Собеседник мой закурил, глядя на реку, и начал рассказывать, не торопясь, вдумчиво:

— Было это года два тому назад, в одном из маленьких городов верховья Камы. Я сидел в уездном комитете партии, беседуя «по душам» с предом, и секретарем.

Было воскресенье, время — за полдень, на улице жарко, точно в бане, и — тишина. За крышами домов — гора, покрытая шубой леса, оттуда в открытые окна течет запах смолы и горький дымок: должно быть, где-то близко уголь жгут.

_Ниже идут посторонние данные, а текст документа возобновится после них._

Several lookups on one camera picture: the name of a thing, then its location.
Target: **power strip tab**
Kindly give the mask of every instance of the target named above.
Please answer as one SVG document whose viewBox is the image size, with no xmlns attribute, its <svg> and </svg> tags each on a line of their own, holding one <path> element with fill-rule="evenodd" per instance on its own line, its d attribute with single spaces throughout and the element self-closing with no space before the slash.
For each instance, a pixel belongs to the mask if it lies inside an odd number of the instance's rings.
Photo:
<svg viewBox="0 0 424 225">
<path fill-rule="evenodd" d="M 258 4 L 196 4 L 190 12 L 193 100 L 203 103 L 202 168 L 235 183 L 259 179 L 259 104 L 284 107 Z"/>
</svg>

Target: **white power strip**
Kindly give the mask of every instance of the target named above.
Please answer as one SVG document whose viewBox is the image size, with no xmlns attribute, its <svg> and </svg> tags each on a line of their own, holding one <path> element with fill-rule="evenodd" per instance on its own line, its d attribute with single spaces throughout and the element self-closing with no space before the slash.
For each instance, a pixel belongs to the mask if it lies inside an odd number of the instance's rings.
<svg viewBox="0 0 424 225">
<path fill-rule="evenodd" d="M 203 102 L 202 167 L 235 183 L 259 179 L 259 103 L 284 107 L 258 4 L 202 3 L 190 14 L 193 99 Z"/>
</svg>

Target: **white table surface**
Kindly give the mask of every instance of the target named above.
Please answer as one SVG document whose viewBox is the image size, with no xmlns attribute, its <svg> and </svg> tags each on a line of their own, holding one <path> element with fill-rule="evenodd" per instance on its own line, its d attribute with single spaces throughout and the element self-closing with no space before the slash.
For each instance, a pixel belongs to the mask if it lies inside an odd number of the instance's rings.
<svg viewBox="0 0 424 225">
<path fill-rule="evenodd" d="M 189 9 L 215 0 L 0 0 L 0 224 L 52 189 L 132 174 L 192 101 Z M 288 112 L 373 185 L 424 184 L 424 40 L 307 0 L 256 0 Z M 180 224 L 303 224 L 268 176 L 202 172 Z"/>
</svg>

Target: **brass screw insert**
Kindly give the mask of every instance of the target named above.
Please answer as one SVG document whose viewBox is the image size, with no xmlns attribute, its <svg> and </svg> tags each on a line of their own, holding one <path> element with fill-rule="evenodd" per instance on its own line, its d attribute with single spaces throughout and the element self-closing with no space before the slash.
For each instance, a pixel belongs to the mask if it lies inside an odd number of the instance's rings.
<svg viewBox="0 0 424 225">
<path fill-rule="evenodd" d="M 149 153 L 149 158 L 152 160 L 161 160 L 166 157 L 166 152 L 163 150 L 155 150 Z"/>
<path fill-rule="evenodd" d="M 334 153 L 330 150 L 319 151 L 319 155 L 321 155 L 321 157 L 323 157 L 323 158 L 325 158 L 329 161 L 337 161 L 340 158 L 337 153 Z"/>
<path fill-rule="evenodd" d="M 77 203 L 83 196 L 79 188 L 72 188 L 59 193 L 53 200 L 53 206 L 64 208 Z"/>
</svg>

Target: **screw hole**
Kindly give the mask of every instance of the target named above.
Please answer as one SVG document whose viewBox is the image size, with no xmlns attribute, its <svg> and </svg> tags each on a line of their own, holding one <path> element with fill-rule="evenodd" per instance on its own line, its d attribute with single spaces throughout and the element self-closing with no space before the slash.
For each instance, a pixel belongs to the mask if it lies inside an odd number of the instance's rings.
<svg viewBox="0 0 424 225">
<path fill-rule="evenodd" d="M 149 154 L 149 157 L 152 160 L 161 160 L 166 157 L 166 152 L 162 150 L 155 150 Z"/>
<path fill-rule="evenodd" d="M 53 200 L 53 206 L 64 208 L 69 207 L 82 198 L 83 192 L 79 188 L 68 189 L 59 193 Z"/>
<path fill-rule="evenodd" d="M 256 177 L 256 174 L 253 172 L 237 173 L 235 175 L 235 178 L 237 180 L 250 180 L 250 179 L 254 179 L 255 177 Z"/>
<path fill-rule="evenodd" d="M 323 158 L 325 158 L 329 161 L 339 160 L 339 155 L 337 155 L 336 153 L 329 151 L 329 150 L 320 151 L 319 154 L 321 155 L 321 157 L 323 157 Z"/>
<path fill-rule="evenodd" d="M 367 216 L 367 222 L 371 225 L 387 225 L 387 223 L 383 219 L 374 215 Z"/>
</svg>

Беседуем мы и уж начинаем немножко скучать. Вдруг с улицы, в открытое окно, поднимается от горячей земли большое, распаренное докрасна бабье лицо, на нем неласково и насмешливо блестят голубовато-серые, залитые потом глаза, тяжелый, густой голос гудит:

— Здорово живете! Чай да сахар…

— Опять черт принес, — проворчал пред, почесывая под мышкой, а женщина наполняла комнату гулом упреков:

— Ну, что, товарищ Семенов, обманул ты меня? Думал: потолкую с ней по-умному, она и будет сыта? А я вот опять шестьдесят верст оттопала, на-ко! Принимай гостью.

Лицо ее исчезло из окна. Я спросил, кто это. Пред махнул рукой, сказав: «Так, шалая баба».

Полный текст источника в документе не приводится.